Mi papá, que posó el tenedor y apartó el plato apenas procesó lo que le dije, se quedó callado. No me abrazó, como sí lo hizo mi mamá, y tampoco me pidió mayores explicaciones. Me preguntó, eso sí, si alguien más sabía. Y luego si yo hace cuánto tiempo lo sabía yo. Le dije que en el fondo siempre lo había sabido. Al poco rato, volvió a acercar el plato y empezó a comer. Entre un bocado y otro me dijo que si yo estaba tranquilo y feliz, ellos también lo estarían. Ahí mi hermano, que estaba tenso por la posible reacción de mi papá, soltó un suspiro. Todos nos reímos. Y unos días después mi papá me pidió perdón. Cuando le pregunté por qué, me dijo: “por no haberte hecho sentir que nos podías contar antes”.
Lo importante de haber hablado fue que aproveché el impulso inicial y lo hice, porque si no lo hacía ahora, no lo iba a hacer nunca.

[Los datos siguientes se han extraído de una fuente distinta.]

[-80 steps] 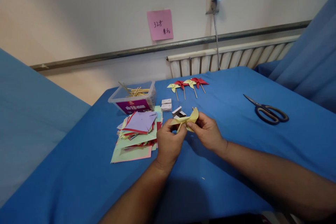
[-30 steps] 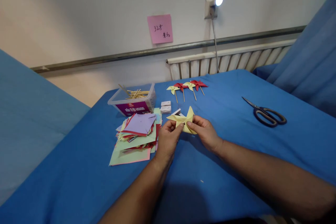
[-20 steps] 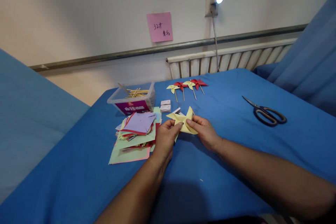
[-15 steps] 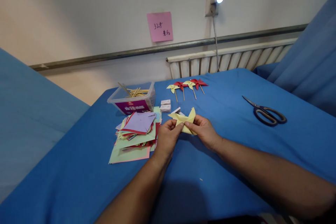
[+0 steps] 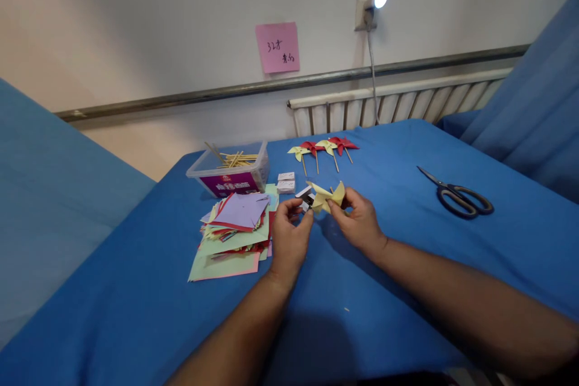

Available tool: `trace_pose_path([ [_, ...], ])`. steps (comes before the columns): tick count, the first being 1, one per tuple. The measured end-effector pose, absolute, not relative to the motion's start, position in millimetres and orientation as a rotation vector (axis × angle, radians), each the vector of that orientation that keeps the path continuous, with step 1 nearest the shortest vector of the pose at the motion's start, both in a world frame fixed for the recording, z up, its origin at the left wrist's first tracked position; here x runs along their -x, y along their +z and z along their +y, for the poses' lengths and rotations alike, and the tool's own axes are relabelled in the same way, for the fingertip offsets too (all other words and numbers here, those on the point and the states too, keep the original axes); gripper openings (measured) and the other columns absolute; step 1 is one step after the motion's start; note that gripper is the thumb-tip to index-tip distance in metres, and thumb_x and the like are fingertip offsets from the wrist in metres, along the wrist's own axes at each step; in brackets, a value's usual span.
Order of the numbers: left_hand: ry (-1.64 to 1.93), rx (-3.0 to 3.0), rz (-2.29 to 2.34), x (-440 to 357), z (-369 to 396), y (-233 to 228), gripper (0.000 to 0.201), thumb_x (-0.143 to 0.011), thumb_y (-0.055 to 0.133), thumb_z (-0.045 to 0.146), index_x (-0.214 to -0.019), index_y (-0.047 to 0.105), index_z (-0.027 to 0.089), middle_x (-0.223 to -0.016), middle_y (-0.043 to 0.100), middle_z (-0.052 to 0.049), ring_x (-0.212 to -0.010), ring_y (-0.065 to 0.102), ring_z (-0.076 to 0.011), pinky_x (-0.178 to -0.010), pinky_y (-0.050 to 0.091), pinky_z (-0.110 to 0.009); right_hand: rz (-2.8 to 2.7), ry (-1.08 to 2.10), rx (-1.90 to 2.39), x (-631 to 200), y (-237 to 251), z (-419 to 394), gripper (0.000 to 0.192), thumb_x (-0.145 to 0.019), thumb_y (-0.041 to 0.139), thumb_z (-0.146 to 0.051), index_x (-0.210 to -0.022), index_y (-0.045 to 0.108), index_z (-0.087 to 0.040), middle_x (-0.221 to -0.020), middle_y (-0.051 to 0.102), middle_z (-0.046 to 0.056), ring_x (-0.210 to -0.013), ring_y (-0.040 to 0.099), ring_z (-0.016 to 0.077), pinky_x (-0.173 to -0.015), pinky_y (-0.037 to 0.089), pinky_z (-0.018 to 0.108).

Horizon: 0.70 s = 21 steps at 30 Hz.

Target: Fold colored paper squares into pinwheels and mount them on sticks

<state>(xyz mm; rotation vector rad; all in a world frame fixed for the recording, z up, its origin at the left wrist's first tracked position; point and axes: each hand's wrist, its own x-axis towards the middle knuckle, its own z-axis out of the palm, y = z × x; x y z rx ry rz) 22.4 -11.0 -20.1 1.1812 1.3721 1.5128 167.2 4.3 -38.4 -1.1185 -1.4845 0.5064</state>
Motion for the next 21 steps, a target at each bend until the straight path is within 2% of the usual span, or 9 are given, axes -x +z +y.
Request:
trace_pose_path([
  [3,1.446,-1.241,1.238,-28,-18,-19,0.025,-0.073,0.070,0.025,-0.097,0.067,0.018,-0.094,0.070,-0.007,-0.088,0.064,-0.0176,-0.085,0.048,-0.032,-1.694,0.183,1.053,-175,-30,3,0.007,-0.087,0.052,-0.021,-0.080,0.055,-0.021,-0.077,0.060,0.002,-0.072,0.055,0.0167,-0.069,0.043,0.030],
  [8,1.374,-1.151,1.057,-38,-27,-14,0.038,-0.073,0.070,0.023,-0.110,0.067,0.018,-0.110,0.071,-0.009,-0.102,0.065,-0.0210,-0.095,0.046,-0.035,-1.931,-0.102,1.020,-172,-24,-2,0.008,-0.089,0.050,-0.018,-0.092,0.058,-0.018,-0.089,0.064,0.009,-0.084,0.057,0.0225,-0.076,0.044,0.036],
  [13,1.405,-1.032,1.006,-33,-21,-11,0.042,-0.065,0.077,0.020,-0.106,0.068,0.017,-0.106,0.072,-0.007,-0.103,0.064,-0.0213,-0.098,0.044,-0.035,-2.068,-0.042,1.021,-168,-17,-11,0.028,-0.087,0.052,-0.020,-0.114,0.057,-0.015,-0.109,0.063,0.014,-0.099,0.056,0.0275,-0.084,0.045,0.042],
  [17,1.409,-0.913,0.935,-29,-15,-9,0.035,-0.067,0.078,0.027,-0.099,0.070,0.014,-0.099,0.073,-0.008,-0.101,0.065,-0.0223,-0.093,0.046,-0.034,-2.094,0.052,1.000,-166,-14,-18,0.032,-0.090,0.048,-0.018,-0.121,0.057,-0.016,-0.109,0.062,0.014,-0.101,0.056,0.0270,-0.085,0.047,0.043],
  [21,1.417,-0.844,0.950,-27,-12,-10,0.027,-0.071,0.076,0.032,-0.088,0.071,0.012,-0.085,0.073,-0.007,-0.081,0.067,-0.0188,-0.079,0.049,-0.030,-2.088,0.150,0.922,-163,-17,-21,0.032,-0.090,0.048,-0.017,-0.121,0.057,-0.018,-0.106,0.062,0.012,-0.100,0.056,0.0252,-0.084,0.048,0.041],
])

Y al hacerlo todo se volvió más liviano: me saqué un peso de encima y pude mostrarme tal cual soy. Sin ninguna máscara. Durante años sentí que algo de mí tenía que modificarse para que me aceptaran. Pero ahora ya no lo siento. Más bien siento una paz y fuerza interior que nunca antes había tenido”.
Damián Rodríguez (24) es diseñador gráfico.